Another detail that I would like to comment on is the difference between intrinsically difficult questions and very difficult questions.


Questions that are just laborious, but not really difficult, measure perseverance, persistence, patience and other attributes rather than actually measuring intelligence. When testing with no time limit is applied, it is necessary to take some additional care, to prevent a person from having a higher score just by dedicating larger time. For each problem, there is a curve that determines the probability of success as a function of the time devoted to it and this curve reaches an asymptotic limit that means that after a certain limit, dedicating more time does not contribute to increasing the probability of success in a proportion that justify the greater amount of time invested. When this curve is similar to a straight line, it indicates that the problem is inappropriate because it predominantly depends on mechanical effort and work, but if the curve is similar to a logistic one, it indicates that the problem predominantly depends on intellectual capacity. That's because in the most difficult problems, if the person solves 5% of the problem in 5 minutes, he will solve approximately 10% in 10 minutes, 50% in 50 minutes and so on. These are problems characterized by repetitive tasks, where repeating 10 times implies going twice as far as repeating 5 times. But in cases of predominantly intellectual problems it is different. In the first 10% to 20% of the time, the person makes almost no progress, just trying to understand and outline a solution strategy. Then the resolution begins and at this stage, advances occur quickly with 50% to 70% of the central region of the logistic curve. As you progress in the resolution, getting closer to the definitive answer, you realize that there are small details that can still improve the answer. But these details require more and more time and are smaller and smaller and contribute less and less to the final result. The curve below represents this situation:



It reach a point where the person concludes that it doesn't make sense to spend more time to keep improving the response, because they would need to dedicate a lot of time to producing small increments. On some of the great problems of science this takes centuries. Newton's solution, for example, was later improved by Einstein and in the future, it will be improved again. The atomic model has also experienced several stages of evolution and this happens in different situations in which one is dealing with a difficult and predominantly intellectual problem. If it is a laborious problem, where the resolution is more repetitive and mechanical, the graph that determines the percentage resolved as a function of time is more similar to the one below, where the time devoted to the resolution grows almost linearly with the percentage resolved.
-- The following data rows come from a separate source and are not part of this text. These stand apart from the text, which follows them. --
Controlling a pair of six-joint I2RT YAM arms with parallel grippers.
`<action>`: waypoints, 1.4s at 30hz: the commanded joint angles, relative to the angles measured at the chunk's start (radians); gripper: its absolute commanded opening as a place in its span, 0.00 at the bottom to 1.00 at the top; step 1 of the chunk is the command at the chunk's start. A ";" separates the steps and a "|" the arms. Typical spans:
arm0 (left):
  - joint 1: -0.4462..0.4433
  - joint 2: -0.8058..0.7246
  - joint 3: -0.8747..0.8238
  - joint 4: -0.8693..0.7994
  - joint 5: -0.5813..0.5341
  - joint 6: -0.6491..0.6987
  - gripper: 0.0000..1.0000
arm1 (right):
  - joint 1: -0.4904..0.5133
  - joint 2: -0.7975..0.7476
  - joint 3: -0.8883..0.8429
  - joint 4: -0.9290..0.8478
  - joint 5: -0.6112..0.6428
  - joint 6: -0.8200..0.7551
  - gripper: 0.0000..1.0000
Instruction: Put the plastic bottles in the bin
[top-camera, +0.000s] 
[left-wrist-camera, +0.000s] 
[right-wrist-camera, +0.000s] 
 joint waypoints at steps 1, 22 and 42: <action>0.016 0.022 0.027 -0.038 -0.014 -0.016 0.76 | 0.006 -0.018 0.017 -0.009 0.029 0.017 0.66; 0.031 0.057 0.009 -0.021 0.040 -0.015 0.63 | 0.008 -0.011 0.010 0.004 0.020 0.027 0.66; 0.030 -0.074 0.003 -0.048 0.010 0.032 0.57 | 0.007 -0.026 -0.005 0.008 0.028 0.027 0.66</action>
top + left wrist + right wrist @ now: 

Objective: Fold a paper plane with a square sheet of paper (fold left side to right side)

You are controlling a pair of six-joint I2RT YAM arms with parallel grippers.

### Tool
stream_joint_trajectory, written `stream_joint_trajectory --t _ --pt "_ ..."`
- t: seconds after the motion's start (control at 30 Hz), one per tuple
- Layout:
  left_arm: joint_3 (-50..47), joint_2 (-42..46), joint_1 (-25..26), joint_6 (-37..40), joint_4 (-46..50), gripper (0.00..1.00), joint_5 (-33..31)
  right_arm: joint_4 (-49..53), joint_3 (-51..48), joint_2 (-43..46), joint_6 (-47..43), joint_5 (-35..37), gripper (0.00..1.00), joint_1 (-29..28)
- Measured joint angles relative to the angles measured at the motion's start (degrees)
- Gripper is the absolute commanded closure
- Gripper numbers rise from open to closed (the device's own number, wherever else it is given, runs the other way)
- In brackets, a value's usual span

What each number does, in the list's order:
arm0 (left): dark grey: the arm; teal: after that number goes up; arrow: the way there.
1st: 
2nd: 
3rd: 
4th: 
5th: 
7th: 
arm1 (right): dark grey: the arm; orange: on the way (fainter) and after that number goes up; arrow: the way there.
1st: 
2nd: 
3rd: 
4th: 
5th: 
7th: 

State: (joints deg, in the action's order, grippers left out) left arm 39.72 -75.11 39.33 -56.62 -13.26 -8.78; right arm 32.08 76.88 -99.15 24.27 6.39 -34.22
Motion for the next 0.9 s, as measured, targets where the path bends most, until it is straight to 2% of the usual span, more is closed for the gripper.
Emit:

The type of problems desirable for a good intelligence test is the one that presents the behavior of graph 1. And all the items in the STE are designed with this objective in mind.


Graph 1 is a simplification, because many times there can be several stagnations in the resolution process. The person advances quickly, until he encounters some difficulty that impedes the advance until a strategy is developed to solve it. Then it goes back to solving the problem, then it hits another obstacle, etc. Several of the more difficult problems in STE have this characteristic, where the person needs to have more than one insight during the solving process in order to be able to keep moving forward.


Since the time that Langdon created the first high range IQ test until the mid-1990s, there were less than half a dozen such tests. But from the 1990s onwards, several others were created and currently there are hundreds. I don't know all the high range tests that currently exist, so I can't generalize, but I can say that many of these tests are made up of difficult questions, but they are not really difficult. This is common in tests with a series of numbers or figures, where if a person spends enough time, testing many different alternatives in an organized way, at some point he will discover the underlying pattern. Of course the use of some heuristics can speed up this process, but they are very basic heuristics and after a person trains to solve many tests of this type, he ends up becoming “specialized”. There are also issues that just depend on the person having a vast vocabulary to solve an analogy, without there being any intrinsic difficulty in the analogy itself. The same applies to association problems. Certainly ST and STE are not immune and also have their own flaws and limitations, but as far as possible we have tried to avoid some of the problems listed here.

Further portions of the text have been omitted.